[Your instructions]
From the material below, list every line containing "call".

[Data excerpt]

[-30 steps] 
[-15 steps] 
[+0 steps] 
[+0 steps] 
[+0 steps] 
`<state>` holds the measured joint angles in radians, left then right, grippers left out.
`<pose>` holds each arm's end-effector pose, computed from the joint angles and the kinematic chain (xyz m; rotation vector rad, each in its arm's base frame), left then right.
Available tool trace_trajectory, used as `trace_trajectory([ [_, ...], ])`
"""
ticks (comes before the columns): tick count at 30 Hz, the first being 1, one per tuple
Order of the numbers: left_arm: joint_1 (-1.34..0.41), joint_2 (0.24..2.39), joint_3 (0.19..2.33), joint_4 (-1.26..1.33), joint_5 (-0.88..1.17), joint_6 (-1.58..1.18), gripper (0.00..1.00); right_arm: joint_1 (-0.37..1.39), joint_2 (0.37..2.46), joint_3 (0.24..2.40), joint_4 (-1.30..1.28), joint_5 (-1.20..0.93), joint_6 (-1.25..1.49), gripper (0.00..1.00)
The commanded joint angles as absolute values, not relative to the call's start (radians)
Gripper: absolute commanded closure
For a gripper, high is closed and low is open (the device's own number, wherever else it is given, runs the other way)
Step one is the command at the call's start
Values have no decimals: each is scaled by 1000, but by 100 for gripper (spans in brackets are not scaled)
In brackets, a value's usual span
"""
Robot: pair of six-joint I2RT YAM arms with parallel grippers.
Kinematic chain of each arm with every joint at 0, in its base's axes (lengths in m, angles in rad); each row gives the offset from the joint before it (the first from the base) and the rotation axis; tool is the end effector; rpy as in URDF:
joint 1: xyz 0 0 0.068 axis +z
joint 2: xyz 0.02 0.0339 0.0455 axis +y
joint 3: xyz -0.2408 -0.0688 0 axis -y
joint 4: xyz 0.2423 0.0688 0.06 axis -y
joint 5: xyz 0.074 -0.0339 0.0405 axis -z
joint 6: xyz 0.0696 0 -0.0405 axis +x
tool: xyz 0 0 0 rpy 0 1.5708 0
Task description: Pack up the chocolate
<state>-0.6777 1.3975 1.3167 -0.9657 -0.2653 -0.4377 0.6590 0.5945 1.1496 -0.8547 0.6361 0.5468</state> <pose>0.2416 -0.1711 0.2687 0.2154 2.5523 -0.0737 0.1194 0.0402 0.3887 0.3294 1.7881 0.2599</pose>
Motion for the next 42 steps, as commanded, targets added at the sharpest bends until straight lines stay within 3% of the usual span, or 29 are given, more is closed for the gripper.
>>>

[Reply]
The commanded joint angles as absolute values, not relative to the call's start (radians)
Step one is the command at the call's start

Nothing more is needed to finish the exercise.